_EXERCISE DESCRIPTION_
Could the listing be repeated exactly, with every picture dropped?

----- RAW DATA -----

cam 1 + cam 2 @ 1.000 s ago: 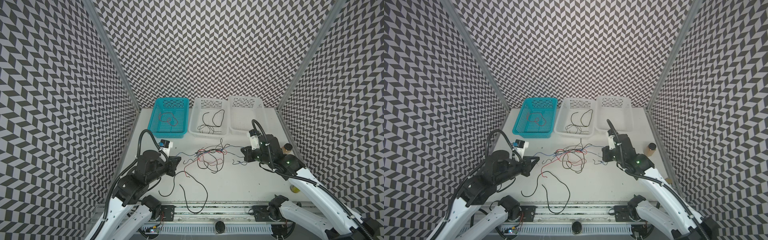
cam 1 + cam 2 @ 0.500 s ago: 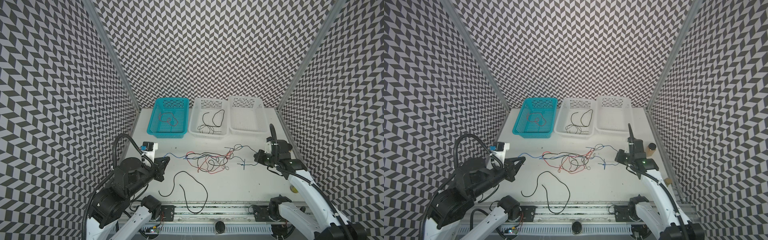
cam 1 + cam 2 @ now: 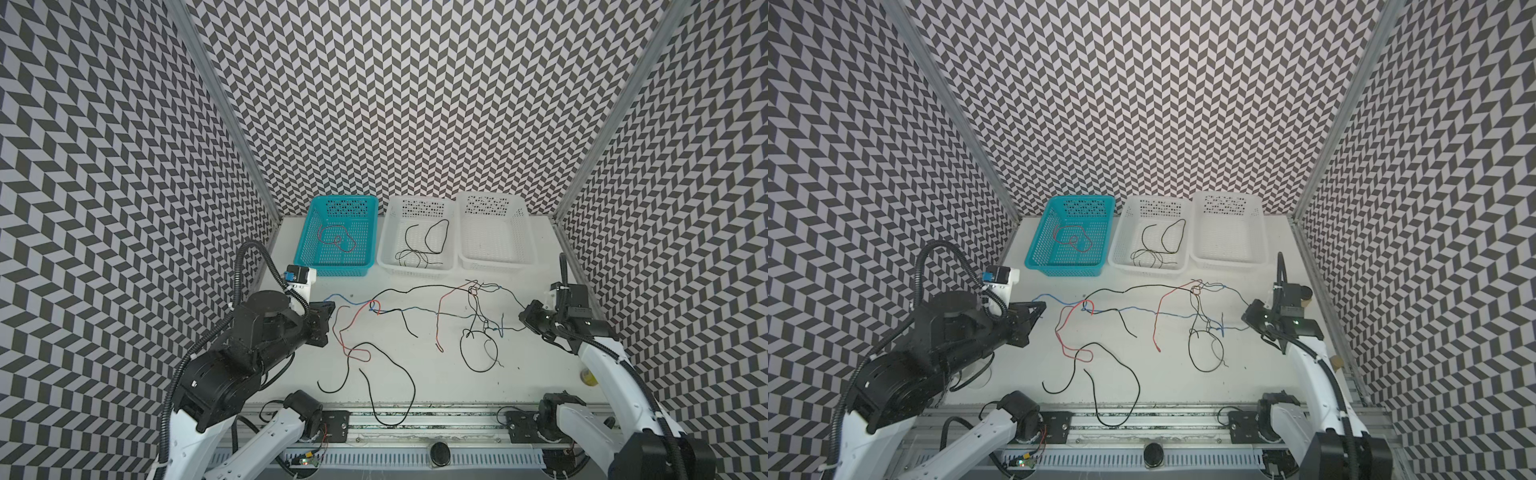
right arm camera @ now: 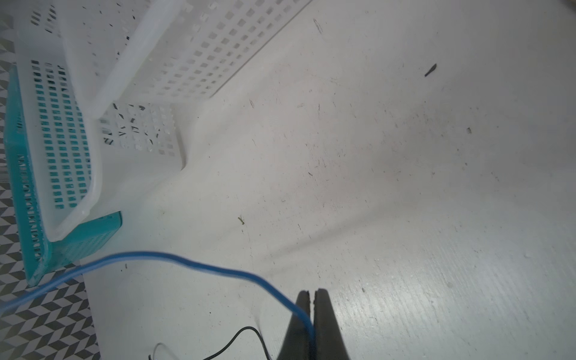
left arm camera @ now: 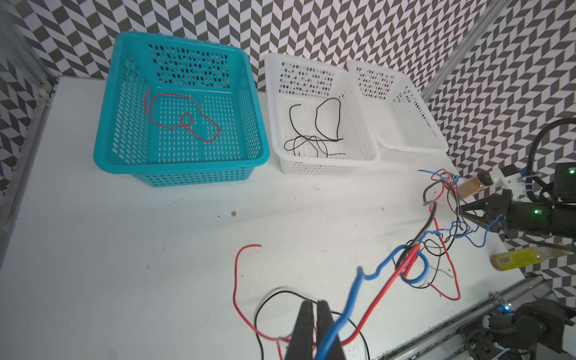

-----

_RESPONSE AREA_
cam 1 + cam 2 @ 1.000 s ago: 
cam 1 + cam 2 @ 0.500 s ago: 
cam 1 + cam 2 @ now: 
right arm camera @ now: 
left arm camera @ now: 

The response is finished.